Everybody knows your name
Rosie O'Grady's is the very definition of a neighborhood bar. Every Sunday and Monday night during football season, the bar holds a chili-cooking contest. Competing patrons cook the chili each week and the rest of the patrons eat it up for free. On Wednesday nights, Rosie O'Grady's attracts some of the punks from nearby Lestat's for a night of karaoke. Regulars and non-regulars alike stand side by side for a fun-filled night of song and dance. As if that weren't enough, the bar has free live music every Friday and Saturday night. Stay tuned for the upcoming Rosie Annex, an extension of the old building that will house the games, pool tables and a brand new stage. Rosie O'Grady's, 3402 Adams Ave., Normal Heights.
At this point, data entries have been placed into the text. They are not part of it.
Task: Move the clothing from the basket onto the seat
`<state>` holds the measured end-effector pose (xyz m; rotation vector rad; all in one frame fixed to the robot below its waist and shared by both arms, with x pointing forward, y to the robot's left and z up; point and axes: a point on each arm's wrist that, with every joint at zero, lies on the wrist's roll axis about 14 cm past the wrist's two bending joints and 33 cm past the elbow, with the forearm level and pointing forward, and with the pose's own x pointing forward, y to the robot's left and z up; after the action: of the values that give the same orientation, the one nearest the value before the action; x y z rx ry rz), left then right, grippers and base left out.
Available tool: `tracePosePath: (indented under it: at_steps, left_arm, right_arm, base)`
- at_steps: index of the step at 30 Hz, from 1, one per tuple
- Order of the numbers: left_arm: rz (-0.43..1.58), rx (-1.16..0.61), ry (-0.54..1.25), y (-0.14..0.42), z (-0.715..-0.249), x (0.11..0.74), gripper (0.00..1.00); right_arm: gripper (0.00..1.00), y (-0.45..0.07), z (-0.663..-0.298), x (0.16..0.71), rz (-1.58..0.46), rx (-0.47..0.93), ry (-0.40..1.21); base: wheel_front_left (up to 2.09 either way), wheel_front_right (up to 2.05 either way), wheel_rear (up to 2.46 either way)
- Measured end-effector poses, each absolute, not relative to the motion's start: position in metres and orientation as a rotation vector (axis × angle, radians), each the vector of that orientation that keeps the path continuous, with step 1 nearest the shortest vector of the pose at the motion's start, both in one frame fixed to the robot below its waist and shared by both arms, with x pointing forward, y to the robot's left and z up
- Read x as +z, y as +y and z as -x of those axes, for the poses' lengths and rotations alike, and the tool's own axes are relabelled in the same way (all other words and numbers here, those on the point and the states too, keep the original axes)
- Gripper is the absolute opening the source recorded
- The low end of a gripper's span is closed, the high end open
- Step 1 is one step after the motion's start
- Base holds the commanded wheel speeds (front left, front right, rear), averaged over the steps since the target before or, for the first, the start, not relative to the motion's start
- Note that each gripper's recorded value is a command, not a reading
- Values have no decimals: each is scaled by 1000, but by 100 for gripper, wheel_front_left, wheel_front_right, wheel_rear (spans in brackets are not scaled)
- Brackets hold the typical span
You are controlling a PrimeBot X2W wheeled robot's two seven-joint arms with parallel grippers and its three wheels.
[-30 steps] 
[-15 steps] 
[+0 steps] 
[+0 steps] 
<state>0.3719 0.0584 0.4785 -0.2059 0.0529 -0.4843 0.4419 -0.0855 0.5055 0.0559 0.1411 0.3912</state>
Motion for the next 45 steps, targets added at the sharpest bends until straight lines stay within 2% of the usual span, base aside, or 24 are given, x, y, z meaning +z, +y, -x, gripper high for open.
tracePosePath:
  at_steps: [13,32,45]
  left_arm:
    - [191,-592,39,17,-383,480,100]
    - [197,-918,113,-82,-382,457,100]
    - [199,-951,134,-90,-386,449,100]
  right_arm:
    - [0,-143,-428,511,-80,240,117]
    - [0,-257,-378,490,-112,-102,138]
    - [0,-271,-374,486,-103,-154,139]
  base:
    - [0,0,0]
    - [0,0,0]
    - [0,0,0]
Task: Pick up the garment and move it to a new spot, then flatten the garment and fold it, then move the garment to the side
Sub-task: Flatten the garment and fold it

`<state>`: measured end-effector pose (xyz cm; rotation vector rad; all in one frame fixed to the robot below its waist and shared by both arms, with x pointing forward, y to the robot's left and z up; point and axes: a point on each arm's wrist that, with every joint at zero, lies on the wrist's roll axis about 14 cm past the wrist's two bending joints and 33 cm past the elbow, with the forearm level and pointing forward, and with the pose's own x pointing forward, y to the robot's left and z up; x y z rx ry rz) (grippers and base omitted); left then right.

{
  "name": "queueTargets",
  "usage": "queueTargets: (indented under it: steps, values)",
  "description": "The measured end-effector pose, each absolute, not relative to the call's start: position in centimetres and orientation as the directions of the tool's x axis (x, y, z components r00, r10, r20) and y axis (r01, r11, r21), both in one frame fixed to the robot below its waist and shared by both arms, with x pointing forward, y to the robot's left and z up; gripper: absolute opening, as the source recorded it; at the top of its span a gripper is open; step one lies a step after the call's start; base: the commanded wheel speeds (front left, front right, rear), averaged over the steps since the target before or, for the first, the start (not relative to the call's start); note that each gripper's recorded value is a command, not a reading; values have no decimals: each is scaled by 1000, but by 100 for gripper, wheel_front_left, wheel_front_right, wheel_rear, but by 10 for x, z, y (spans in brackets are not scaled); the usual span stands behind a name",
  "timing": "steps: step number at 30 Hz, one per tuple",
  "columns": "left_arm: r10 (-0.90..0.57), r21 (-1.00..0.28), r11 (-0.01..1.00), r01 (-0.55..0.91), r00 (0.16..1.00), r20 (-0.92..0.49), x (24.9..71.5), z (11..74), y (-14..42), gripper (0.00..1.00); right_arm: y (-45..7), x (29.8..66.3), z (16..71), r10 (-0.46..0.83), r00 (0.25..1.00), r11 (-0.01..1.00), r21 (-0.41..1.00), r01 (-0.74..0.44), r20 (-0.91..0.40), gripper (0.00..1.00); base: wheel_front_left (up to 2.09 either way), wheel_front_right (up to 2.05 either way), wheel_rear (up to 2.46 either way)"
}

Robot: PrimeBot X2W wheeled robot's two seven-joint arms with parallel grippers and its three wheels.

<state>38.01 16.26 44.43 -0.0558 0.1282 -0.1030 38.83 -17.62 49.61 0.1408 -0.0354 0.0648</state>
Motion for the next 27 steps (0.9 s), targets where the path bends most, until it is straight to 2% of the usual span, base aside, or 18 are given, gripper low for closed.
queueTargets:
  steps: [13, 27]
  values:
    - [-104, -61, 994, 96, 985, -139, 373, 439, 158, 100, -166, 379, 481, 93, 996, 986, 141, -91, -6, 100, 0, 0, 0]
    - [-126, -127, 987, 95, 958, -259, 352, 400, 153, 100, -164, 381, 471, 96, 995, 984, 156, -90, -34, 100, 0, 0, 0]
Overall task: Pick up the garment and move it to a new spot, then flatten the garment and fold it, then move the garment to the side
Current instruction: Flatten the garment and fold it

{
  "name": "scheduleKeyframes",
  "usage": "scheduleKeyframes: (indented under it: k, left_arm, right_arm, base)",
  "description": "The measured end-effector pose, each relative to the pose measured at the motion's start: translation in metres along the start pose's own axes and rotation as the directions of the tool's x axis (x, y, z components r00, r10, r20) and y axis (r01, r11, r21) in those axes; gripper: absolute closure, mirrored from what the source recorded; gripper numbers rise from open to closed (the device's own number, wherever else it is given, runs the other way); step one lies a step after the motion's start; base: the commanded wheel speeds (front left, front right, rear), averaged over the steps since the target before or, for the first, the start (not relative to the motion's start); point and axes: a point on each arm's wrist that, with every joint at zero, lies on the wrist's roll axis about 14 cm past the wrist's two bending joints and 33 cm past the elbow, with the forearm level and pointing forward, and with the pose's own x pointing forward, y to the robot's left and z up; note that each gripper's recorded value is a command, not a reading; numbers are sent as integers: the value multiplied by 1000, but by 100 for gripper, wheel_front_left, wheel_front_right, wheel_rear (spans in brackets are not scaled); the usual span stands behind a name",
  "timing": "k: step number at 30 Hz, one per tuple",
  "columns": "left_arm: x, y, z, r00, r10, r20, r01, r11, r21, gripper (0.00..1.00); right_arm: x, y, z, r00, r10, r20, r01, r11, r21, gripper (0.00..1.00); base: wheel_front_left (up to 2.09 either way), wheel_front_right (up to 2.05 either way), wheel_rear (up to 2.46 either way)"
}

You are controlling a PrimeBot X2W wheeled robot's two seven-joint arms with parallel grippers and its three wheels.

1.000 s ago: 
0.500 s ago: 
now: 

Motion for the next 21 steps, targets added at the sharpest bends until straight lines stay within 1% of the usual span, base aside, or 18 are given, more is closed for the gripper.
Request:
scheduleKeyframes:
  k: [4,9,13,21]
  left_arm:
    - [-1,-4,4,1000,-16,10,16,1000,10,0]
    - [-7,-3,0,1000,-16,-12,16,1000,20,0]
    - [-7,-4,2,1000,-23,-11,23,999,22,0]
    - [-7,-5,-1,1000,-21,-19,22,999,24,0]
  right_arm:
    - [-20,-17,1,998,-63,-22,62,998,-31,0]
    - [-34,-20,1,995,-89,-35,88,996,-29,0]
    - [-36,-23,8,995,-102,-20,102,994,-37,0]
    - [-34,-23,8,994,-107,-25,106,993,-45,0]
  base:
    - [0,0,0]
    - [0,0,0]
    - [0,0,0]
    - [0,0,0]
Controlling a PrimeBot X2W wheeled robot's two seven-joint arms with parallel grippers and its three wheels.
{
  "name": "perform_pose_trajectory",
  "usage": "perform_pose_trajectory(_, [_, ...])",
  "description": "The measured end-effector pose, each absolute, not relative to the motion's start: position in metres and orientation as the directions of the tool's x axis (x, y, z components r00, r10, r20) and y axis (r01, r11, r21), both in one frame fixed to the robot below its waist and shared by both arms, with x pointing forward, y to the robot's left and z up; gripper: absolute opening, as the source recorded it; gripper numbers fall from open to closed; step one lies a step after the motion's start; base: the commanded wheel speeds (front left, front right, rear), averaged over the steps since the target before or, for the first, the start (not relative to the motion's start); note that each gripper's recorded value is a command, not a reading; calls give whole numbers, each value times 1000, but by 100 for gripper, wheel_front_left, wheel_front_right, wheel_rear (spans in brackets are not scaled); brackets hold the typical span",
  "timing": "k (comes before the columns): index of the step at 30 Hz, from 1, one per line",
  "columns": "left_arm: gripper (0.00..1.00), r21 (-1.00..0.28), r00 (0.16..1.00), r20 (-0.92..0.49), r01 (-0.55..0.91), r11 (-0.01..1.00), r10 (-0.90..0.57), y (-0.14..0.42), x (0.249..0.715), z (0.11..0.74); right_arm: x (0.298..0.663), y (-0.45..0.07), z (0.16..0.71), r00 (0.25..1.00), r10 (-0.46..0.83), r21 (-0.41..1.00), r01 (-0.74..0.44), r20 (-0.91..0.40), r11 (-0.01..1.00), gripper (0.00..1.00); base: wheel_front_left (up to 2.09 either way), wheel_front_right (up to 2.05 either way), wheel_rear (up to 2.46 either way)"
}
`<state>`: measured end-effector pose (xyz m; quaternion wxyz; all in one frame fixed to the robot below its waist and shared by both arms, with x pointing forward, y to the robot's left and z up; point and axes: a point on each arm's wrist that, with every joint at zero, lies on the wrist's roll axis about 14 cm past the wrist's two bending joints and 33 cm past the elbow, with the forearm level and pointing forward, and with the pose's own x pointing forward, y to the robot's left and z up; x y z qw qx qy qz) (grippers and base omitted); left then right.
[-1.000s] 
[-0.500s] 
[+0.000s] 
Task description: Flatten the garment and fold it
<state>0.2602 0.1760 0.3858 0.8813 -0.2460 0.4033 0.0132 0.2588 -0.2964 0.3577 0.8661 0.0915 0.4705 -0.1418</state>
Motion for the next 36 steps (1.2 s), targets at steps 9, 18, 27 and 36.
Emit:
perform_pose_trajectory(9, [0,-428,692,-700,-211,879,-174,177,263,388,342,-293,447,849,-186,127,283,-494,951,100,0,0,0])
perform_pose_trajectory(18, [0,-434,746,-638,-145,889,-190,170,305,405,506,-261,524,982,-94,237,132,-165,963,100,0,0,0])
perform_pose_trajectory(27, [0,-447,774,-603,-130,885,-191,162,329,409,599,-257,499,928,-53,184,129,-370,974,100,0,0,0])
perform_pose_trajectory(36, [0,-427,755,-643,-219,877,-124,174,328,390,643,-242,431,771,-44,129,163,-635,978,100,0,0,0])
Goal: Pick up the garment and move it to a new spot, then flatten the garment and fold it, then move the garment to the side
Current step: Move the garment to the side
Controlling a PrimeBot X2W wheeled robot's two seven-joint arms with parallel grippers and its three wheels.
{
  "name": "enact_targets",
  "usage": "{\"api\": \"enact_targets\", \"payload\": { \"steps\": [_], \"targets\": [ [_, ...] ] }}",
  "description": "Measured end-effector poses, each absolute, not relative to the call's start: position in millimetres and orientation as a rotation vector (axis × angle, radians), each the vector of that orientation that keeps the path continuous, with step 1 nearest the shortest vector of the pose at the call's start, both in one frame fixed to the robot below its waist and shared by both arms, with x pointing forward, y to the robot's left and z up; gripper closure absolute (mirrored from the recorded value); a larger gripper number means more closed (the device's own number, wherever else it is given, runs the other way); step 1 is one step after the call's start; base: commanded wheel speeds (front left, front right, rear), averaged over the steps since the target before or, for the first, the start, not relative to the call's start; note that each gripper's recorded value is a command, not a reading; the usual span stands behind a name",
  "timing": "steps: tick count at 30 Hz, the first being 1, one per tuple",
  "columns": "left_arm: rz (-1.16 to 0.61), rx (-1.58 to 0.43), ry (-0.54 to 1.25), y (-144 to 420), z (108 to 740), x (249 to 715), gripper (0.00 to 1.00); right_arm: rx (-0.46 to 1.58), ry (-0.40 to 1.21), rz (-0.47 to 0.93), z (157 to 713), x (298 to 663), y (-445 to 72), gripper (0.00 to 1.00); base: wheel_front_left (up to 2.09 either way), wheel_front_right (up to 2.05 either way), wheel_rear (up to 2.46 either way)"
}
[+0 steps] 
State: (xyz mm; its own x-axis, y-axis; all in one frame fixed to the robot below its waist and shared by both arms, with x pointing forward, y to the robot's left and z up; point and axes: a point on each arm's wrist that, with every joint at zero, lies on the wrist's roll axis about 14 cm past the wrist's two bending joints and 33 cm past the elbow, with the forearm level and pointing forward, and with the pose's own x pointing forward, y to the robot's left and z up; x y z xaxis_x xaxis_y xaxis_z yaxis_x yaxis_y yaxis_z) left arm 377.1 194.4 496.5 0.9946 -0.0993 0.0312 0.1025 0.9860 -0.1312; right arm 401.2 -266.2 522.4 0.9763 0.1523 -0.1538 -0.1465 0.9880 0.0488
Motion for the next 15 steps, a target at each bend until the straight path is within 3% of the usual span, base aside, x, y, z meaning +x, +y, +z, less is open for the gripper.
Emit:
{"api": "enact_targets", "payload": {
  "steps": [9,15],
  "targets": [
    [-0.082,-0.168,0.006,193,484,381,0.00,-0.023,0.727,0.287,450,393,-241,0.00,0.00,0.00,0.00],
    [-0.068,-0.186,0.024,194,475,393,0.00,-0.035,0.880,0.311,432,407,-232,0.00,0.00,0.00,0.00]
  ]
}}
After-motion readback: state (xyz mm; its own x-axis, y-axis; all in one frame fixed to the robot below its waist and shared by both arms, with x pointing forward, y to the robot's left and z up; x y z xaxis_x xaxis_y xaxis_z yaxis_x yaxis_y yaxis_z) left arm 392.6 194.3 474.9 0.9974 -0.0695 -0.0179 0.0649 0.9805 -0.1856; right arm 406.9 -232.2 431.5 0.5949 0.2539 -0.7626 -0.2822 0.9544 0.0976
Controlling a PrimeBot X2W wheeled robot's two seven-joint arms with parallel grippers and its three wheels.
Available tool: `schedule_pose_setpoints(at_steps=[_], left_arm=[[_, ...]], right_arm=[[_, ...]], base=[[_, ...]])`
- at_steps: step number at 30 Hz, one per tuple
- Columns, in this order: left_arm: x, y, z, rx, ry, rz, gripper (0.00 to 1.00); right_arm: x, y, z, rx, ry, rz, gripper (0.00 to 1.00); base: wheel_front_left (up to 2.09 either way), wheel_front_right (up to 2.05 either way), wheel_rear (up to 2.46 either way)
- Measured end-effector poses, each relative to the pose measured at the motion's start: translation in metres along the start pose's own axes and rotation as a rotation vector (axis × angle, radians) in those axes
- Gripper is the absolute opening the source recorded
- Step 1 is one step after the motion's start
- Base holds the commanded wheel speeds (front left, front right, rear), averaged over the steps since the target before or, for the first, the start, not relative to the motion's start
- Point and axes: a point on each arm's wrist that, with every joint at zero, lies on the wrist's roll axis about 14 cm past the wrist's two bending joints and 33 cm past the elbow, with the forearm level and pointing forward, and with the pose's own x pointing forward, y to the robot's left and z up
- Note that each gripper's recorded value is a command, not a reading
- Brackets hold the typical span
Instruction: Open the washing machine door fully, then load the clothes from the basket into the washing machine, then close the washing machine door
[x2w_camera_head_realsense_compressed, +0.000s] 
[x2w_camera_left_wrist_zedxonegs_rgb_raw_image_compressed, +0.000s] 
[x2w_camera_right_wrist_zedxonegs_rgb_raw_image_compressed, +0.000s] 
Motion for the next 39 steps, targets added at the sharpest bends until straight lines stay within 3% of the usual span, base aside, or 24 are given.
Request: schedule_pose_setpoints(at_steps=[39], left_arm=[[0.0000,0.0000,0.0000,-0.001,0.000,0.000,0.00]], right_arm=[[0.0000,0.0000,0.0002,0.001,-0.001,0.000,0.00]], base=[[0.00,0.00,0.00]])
Arguably the coolest bar in town, the Whistle Stop Bar in South Park has all kinds of cool, mostly free weekly events, which means you'll have more beer money in your pocket. On the first and third Sundays of the month, gather up your needles and yarn for a knitting session hosted by Knitmaster Jen. Even if you don't know how to knit yet, Jen will help you learn while DJ Tony spins soul and knit-friendly jams. Stick around on Sundays for indie-rock night "Keep it Like a Secret," featuring guest DJs. Once you're over the Monday blues, pop in for "Friends Chill" on Tuesdays, where you can play all the board games you grew up with, like Candyland, Connect 4, Operation, Chutes and Ladders, Battleship and more while DJ Wankchops spins a musical mix of down-tempo, jazz, ambient and indie. The one event you can expect to pay for is "Transport," which runs every other Saturday. Gabe Vega and a special guest DJ spin new and retro Brit Pop, indie and electro tunes, and the cost is $5. The rest of the calendar is filled with live music and DJs, with some eclectic events like film screenings and art shows. Whistle Stop Bar, 2236 Fern St, South Park, www.whistlestopbar.com.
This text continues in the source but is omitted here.